Triangulating on Triangulators

The health care debate has been crystallizing in my mind this past week – I’ve been suspicous of Senator Max Baucus. He’s holding the football and the regular Lucy’s are lining up. But what does he want? How does he intend to get it?

This morning I was visited by a ghost of Democrats past. It was eerie – he spoke with a drawl and had some charm and charisma and a thing for cigars. His name: Triangulation.

In the 1990’s, Bill Clinton enlisted the support of Democrats to advance various right wing causes, among them the deadly Iraq sanction regime, welfare “reform”, increased incarceration of blacks, the attack on Serbia, and privatization of Social Security. Democrats presumed that his rhetorical support for their causes meant he could be trusted to follow through. They didn’t apply force on him – odd thing about liberals – they do not threaten office holders. They merely trust them to carry out their will. Bill Clinton took them down his road.

As Mel Brooks reminds us, it’s good to be king, and Democrats like being in power. Once in power, they are like sheep lined up at the sheering wagon. With health care reform, it is Max Baucus holding the clippers.

The game is afoot. (I am one tall, handsome and balding mixed metaphor this morning.) First, Baucus took “single payer” off the table. Democrats were OK with that. Don’t let the “perfect spoil the good”, they were told.

Second, he’s making coverage mandatory. There’s some justification for that, though it seems heavy-handed. But the key to mandatory coverage, from the Baucus standpoint, is the so-called “public option”. With a true option, we will have a choice between private and public coverage. I was traveling down this path until I realized that Baucus does not intend us to have a real choice.

The “choice” will belong to his campaign contributors – the health insurance companies. They will get to “choose” who they cover. They will be allowed to cherry pick – healthy people will be required to purchase private coverage. Government will pay the premium for poorer people, but as with Medicare D (another Baucus product), there will be no price negotiation allowed.

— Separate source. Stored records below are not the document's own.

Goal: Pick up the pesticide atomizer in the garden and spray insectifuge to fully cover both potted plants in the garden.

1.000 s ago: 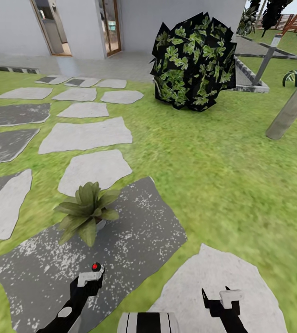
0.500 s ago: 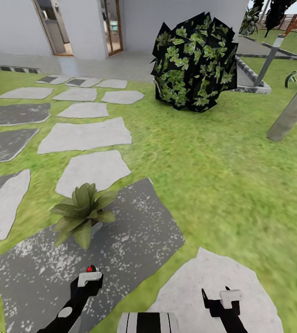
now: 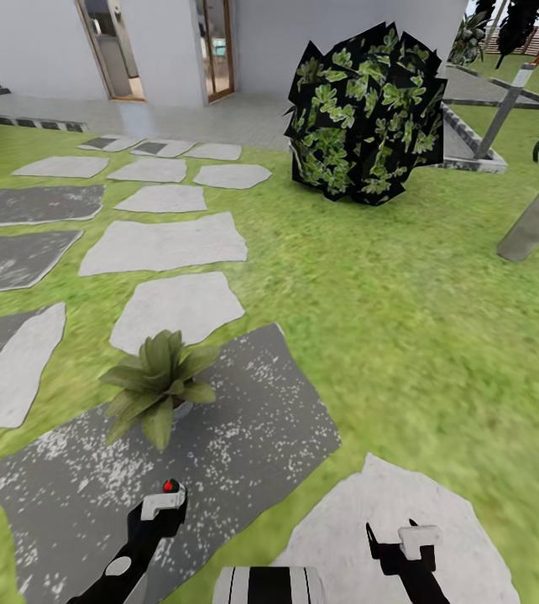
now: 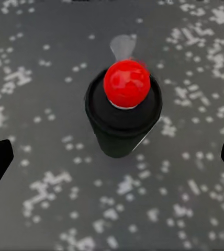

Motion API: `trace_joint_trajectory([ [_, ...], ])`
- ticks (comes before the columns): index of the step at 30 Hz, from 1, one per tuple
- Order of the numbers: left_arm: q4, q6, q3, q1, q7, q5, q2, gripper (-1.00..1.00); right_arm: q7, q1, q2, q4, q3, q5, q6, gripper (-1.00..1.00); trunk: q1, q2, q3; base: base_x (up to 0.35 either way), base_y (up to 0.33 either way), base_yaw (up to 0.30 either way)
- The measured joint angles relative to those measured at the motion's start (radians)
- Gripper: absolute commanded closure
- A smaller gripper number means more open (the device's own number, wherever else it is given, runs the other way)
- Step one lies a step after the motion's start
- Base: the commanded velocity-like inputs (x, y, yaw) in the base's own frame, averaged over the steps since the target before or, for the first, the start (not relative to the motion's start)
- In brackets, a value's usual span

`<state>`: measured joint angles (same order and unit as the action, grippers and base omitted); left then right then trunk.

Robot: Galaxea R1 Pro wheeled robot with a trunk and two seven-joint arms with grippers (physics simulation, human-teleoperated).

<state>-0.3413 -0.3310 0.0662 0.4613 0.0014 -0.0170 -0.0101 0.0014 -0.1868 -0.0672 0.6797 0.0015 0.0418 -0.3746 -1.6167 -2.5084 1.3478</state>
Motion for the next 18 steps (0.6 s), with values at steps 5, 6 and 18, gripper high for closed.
trace_joint_trajectory([
  [5,0.0,-0.001,0.0,0.0,0.0,0.0,0.0,-1.0,0.0,0.0,0.0,0.0,0.0,0.0,0.0,-1.0,0.0,0.0,0.0,0.072,-0.037,0.0],
  [6,0.0,-0.001,0.0,0.0,0.0,0.0,0.0,-1.0,0.0,0.0,0.0,0.0,0.0,0.0,0.0,-1.0,0.0,0.0,0.0,0.021,-0.011,0.0],
  [18,0.0,-0.003,0.0,-0.001,-0.001,0.001,-0.003,-1.0,0.0,0.0,0.0,-0.001,0.0,0.0,0.0,-1.0,0.0,0.0,0.0,0.004,-0.002,0.0],
])
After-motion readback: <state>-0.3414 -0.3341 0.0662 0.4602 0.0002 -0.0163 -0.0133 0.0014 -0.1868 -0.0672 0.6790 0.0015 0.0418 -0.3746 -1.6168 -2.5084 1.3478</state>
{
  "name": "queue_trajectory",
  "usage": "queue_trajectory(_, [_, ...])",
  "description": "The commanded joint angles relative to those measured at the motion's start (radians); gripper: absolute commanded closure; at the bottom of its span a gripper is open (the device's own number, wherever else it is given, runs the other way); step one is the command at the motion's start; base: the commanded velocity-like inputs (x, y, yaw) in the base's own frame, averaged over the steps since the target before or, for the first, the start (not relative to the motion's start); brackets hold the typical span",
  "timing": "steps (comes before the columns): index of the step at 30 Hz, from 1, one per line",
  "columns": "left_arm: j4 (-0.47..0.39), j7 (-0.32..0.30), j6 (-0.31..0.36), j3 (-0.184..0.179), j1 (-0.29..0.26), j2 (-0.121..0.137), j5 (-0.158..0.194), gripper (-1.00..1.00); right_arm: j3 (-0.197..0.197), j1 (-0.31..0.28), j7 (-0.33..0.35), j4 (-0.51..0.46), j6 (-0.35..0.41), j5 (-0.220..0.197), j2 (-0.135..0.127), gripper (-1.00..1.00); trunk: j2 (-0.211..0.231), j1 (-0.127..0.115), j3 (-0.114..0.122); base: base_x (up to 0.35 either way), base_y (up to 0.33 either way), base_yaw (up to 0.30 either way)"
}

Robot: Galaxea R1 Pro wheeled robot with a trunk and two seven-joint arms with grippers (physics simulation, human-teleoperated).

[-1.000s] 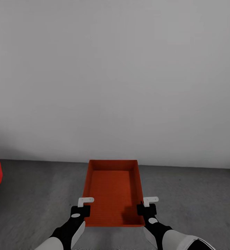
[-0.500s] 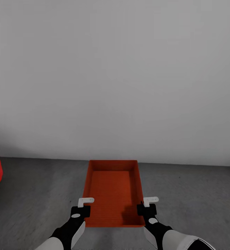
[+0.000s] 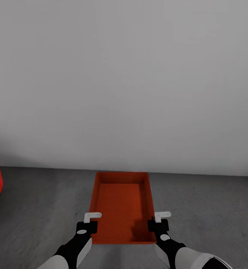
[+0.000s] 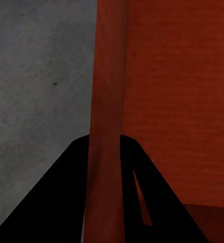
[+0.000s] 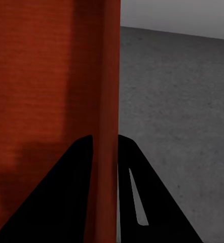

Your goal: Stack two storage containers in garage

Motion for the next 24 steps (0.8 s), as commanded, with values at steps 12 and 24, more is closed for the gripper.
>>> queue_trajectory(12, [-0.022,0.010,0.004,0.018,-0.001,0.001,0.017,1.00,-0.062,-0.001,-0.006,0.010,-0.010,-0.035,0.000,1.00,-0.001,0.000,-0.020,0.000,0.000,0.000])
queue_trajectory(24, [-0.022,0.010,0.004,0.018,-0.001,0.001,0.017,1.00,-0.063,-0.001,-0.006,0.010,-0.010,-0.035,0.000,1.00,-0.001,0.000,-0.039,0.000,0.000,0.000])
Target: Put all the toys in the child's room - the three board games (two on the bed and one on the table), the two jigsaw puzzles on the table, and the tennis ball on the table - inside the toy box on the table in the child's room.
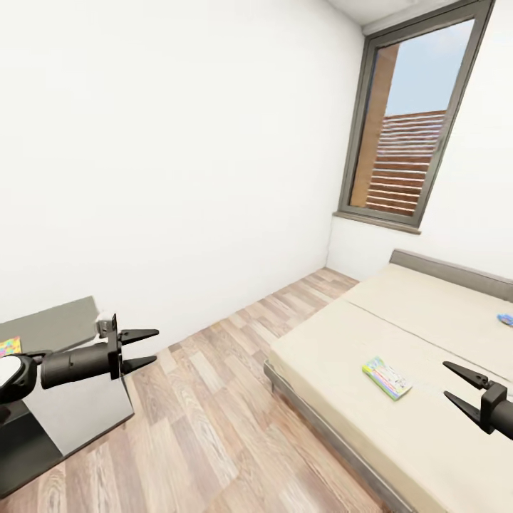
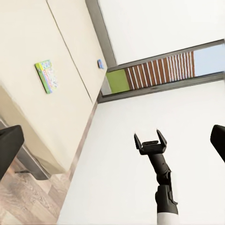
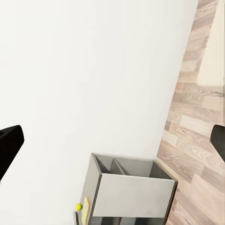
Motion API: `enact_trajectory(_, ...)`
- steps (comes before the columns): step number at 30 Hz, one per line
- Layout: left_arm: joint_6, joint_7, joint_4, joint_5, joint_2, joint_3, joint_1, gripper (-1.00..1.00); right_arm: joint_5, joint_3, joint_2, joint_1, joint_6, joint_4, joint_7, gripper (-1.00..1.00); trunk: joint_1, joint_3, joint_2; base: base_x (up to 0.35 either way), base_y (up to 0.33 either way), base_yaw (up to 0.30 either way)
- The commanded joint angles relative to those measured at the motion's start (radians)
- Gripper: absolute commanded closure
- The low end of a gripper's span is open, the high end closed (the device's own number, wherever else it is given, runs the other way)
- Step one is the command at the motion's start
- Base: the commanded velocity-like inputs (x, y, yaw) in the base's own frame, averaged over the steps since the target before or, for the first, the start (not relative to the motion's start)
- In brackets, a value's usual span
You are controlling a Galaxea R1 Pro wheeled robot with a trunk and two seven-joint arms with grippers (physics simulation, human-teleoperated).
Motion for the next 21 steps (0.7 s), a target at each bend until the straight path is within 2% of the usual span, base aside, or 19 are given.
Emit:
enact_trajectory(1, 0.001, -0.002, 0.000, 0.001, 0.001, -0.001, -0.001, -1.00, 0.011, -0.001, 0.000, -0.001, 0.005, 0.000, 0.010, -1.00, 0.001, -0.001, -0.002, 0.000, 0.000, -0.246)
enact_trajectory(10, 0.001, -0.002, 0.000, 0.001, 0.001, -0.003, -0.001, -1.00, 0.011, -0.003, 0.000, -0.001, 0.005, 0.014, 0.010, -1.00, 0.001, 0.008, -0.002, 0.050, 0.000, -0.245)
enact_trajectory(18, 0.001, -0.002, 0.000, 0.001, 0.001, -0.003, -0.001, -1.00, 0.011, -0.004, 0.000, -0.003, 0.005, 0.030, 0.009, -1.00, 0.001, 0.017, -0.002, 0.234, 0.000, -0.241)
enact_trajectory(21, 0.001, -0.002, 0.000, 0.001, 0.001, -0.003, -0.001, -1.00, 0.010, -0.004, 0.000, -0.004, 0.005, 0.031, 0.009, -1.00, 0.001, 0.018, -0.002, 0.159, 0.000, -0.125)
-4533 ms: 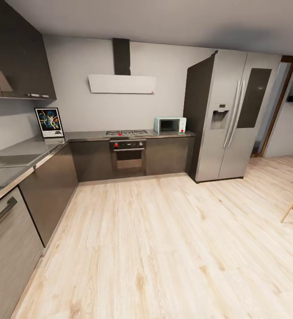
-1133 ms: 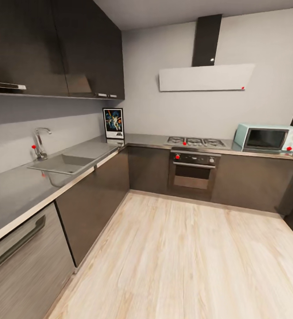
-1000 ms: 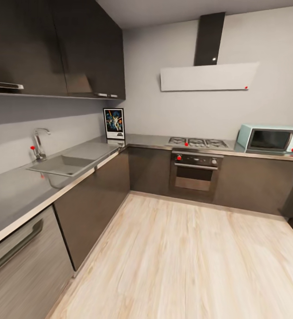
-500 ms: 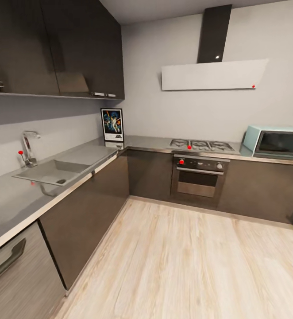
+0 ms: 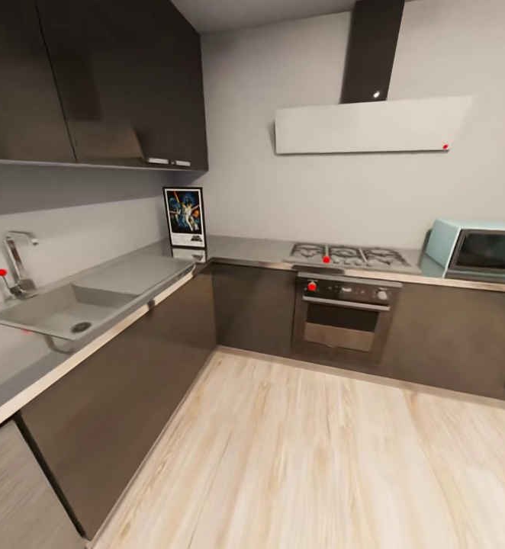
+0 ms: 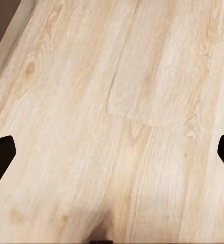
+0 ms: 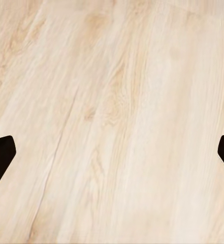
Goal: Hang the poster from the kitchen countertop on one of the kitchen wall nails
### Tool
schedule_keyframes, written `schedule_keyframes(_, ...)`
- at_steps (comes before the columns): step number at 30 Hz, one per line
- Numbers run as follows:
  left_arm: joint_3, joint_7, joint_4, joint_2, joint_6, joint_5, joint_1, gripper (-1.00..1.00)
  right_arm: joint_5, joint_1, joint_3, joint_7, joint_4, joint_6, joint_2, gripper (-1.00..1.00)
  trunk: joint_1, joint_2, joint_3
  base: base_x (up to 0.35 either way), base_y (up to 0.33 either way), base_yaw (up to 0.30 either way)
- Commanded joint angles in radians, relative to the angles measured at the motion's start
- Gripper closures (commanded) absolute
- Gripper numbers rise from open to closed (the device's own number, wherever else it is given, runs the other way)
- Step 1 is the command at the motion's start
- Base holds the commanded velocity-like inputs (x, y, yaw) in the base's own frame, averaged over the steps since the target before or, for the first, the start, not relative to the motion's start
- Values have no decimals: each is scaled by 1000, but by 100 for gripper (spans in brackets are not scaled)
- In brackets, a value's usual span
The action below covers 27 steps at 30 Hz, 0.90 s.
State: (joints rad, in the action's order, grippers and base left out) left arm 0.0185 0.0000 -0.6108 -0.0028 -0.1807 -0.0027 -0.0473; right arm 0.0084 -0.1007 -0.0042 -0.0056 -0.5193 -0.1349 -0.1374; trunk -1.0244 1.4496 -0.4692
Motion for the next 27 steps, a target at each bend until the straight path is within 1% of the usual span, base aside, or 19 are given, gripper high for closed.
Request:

The “public option” is really an “insurance company option” on who to cover. Anyone deemed unprofitable will be turned over to government. Since it will be by definition a high-risk pool, it will be expensive coverage. Those of us who are not poor and who do not qualify as healthy enough for private coverage will be forced to pay exorbitant premiums.

Who will manage the high-risk pools? Again, it will be private insurance companies. However, they will not be at risk. They will merely be paid a management fee, and will have a guaranteed profit.

We have such a plan in Montana, as I wrote about before. It’s called the “Montana Comprehensive Health Association“. It’s a high-risk pool, very expensive with high co-pays and deductibles, and a private insurer, Blue Cross Blue Shield of Montana, is paid to manage at no risk to itself. There are 77,000 uninsured Montanans. MCHA covers perhaps three thousand of them. If Baucus were in charge, all 77,000 would be required to purchase MCHA coverage.

So it’s time to sink the ship. There are conservatives out there who are opposed to any kind of health care reform. It is time to enlist their services. For once, those deceptive TV ads will be welcome. For my small part, I’ve written letters to the editor to newspapers in Missoula, Great Falls, Billings and Bozeman. In them I emphasize that Baucus wants to use the IRS to force people to buy private health insurance policies. That ought to rile up some libertarian and conservative feathers. (Last metaphor – I promise.)

The objective is to drown the Baucus plan in the bath tub. (Aye!) There’s tons of good energy out there right now for reform, but triangulation has reared its ugly head again. It’s time to triangulate on triangulation, progressives and conservatives alike taking aim.

Ready, aim, fire.

P.S. Strong Mike Dennison piece in today’s Gazette, perhaps all the Lee newspapers.